Chess: Magnus Carlsen trails on home ground after shock defeat by Wesley So

Magnus Carlsen is in trouble in a three-day world championship final in Oslo this weekend. The Norwegian is meeting America’s Wesley So in a $125,000 head-to-head for the first official global title in Fischer Random chess and he trailed 1.5-7.5 after the opening rounds.

Earlier Carlsen comfortably beat his old rival Fabiano Caruana 12.5-7.5 in the semi-final. They are playing best of 12 games at varying time limits where the slower games count for two or three points. Carlsen won with a day to spare without the need for the five-minute blitz games or the Armageddon tiebreak.

Fischer Random, devised by Bobby Fischer 25 years ago, has 960 possible starting positions of the back row pieces and is fast gaining popularity among elite grandmasters. The huge mass of opening theory is avoided and there are fewer draws compared with classical chess.

In a game where the queens started on f1 and f8 with bishops at a1 and h8, Caruana opened 1 g3, which was countered by d5 2 b3 e6 3 Qh3?! g5! 4 Bxh8 Rxh8 5 0-0 h5! Carlsen said later “This is why we like Fischer Random. You play g5 and h5, and suddenly your position is great. It adds a new dimension.”

So far Black has done better than in normal classical chess, and Carlsen has a view that: “You have a little more information since you go second. Usually in chess that’s not positive, but in Fischer Random we don’t really know how to play the opening. Maybe people also feel too much of an entitlement as White, they feel they have to be better and underestimate Black’s counterplay.”

The free-to-watch live final continues online on chess.com/tv and twitch.tv/chess, starting at 4pm on Friday and Saturday, where viewers can study Carlsen and So up close with full coverage and move-by-move commentary.

England’s team, who won silver at the world championships in March, were again in medal contention this week in the European championships at Batumi, Georgia.

In round eight (of nine) England’s chances against the No 1 seeds, Russia, deteriorated in the fourth hour when Luke McShane’s defensive position crumbled under attack from Nikita Vitiugov and the Englishman lost decisive material.

But then David Howell drew with Kirill Alekseenko, Gawain Jones recovered from the verge of defeat against Maxim Matlakov while Michael Adams on top board nursed an extra pawn to victory against Dmitry Andreikin to make the score England 2 Russia 2.

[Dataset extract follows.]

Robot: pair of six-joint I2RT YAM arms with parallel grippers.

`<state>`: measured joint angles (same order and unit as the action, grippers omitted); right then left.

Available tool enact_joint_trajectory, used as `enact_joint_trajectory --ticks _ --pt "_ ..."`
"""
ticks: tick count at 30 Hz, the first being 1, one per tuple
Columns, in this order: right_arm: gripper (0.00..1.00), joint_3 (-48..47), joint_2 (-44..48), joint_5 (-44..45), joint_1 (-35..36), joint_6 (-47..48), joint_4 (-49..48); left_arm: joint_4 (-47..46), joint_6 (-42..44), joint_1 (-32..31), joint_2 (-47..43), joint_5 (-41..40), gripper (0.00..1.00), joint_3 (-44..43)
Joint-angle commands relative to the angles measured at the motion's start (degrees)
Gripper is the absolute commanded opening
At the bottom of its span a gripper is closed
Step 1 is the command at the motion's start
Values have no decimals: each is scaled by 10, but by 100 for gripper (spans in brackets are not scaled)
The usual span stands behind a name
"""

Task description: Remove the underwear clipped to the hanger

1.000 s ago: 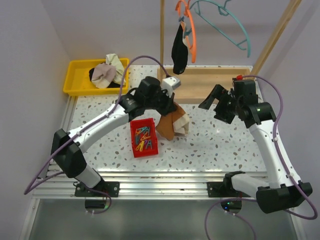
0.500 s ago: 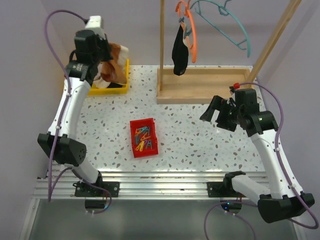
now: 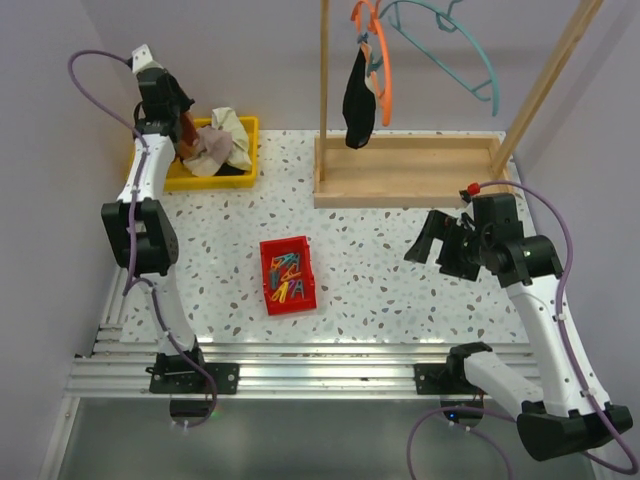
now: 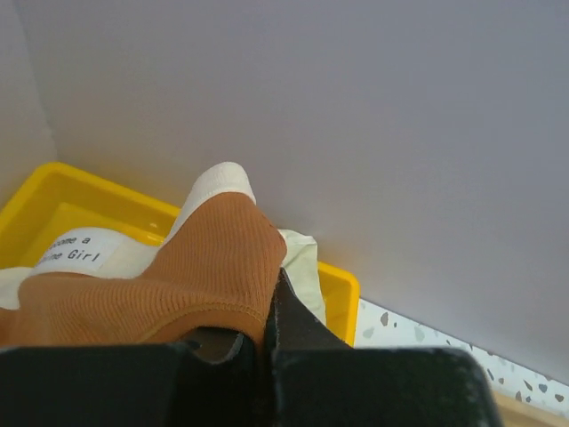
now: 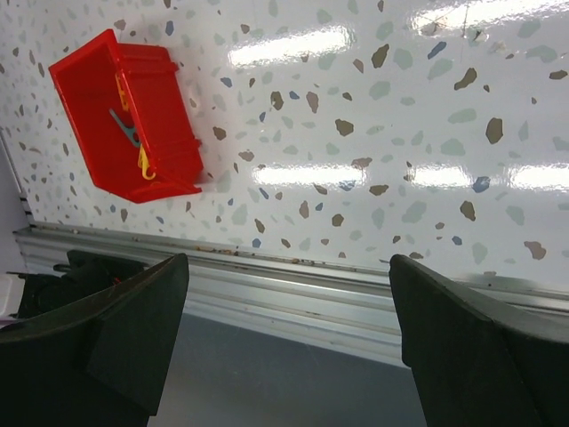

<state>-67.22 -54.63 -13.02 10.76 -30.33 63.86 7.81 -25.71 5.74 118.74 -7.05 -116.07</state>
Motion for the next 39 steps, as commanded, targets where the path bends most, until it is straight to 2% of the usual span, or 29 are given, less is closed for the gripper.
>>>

Scores after eight of the nine rounds were Ukraine and Russia 13, England 12, Armenia, Germany and Croatia 11. So England have a medal chance in Saturday’s final round, which starts early, at 7am in London.

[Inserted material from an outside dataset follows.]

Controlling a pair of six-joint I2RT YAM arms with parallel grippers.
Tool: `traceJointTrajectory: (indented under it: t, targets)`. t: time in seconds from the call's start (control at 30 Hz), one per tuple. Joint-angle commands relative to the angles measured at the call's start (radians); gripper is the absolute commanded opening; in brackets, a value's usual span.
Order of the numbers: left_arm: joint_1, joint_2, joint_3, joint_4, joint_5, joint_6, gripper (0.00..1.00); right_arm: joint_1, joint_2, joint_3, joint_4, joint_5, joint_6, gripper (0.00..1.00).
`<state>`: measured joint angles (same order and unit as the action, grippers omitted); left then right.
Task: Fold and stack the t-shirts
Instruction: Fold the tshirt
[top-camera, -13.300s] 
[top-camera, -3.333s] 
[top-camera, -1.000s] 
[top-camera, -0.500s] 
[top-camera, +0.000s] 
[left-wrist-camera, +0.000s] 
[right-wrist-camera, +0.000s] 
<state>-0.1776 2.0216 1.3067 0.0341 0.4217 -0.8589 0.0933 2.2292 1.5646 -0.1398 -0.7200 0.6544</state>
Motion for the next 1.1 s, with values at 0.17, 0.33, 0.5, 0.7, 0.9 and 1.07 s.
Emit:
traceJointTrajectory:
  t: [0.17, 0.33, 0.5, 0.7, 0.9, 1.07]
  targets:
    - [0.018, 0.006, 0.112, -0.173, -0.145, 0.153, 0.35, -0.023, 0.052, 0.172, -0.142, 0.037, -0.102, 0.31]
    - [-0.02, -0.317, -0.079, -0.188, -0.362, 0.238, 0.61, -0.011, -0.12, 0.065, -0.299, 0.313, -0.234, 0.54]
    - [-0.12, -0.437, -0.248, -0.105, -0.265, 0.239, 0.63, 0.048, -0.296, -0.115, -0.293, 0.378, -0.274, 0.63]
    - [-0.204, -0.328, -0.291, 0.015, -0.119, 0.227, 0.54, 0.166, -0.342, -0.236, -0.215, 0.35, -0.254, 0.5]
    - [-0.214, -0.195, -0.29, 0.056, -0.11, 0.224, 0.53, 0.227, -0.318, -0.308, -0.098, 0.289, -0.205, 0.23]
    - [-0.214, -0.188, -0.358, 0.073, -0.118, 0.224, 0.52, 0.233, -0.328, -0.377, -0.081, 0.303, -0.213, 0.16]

Russia’s Daniil Dubov, the world rapid champion and aide to Carlsen in his title match against Caruna, scored the most brilliant win of the Euroteams, and one of the outstanding wins of the year in Russia v Germany when he chased the black king all the way across the board and checkmated it inside the white camp.

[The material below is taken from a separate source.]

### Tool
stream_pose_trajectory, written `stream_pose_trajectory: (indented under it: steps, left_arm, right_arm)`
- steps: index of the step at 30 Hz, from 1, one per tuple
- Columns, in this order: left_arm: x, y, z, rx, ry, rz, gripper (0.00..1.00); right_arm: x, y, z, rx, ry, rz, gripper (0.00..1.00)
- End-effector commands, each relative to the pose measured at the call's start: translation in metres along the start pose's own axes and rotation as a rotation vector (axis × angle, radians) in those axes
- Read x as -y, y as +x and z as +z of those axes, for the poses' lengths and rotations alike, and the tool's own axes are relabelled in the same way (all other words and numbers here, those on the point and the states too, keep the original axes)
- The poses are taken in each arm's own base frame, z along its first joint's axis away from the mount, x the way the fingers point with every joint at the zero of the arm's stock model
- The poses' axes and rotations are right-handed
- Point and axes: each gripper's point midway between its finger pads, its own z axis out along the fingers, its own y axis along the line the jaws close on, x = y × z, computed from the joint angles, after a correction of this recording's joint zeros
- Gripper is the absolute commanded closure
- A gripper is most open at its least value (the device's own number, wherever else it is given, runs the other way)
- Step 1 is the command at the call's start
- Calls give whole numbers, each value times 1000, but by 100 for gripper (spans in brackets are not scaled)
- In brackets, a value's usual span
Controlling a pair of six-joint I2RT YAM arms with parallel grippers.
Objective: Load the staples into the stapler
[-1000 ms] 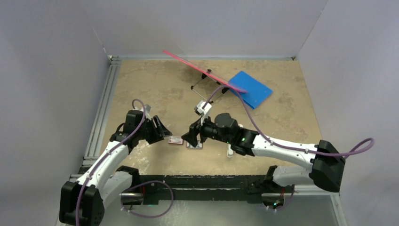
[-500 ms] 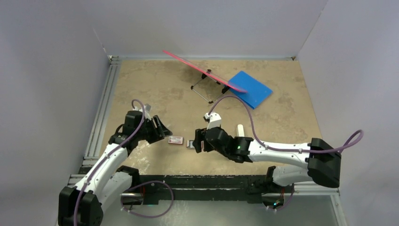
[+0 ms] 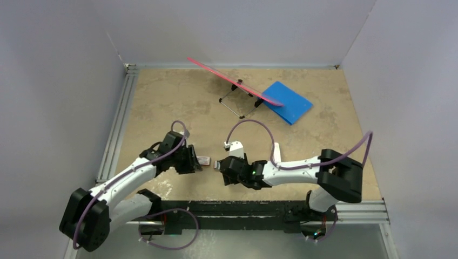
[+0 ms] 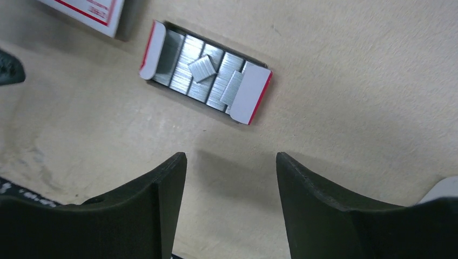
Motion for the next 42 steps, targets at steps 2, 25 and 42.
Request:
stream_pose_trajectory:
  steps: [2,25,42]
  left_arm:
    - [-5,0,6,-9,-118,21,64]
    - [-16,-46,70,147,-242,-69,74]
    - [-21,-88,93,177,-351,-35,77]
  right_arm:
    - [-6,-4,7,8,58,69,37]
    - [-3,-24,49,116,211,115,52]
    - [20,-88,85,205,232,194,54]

3643 (Black moves first) 1 Kb2 Rd5 2 Kc3 Rc5+ 3 Kd4 Nb3 mate. Composer Pal Benko, who died in August at 91, was twice a world championship candidate, He had another chance in 1970 but gave up his interzonal place to Bobby Fischer, who went on to win the world crown. The Benko Gambit 1 d4 Nf6 2 c4 c5 3 d5 b5 is named after him and he was also a brilliant and prolific composer of offbeat puzzles.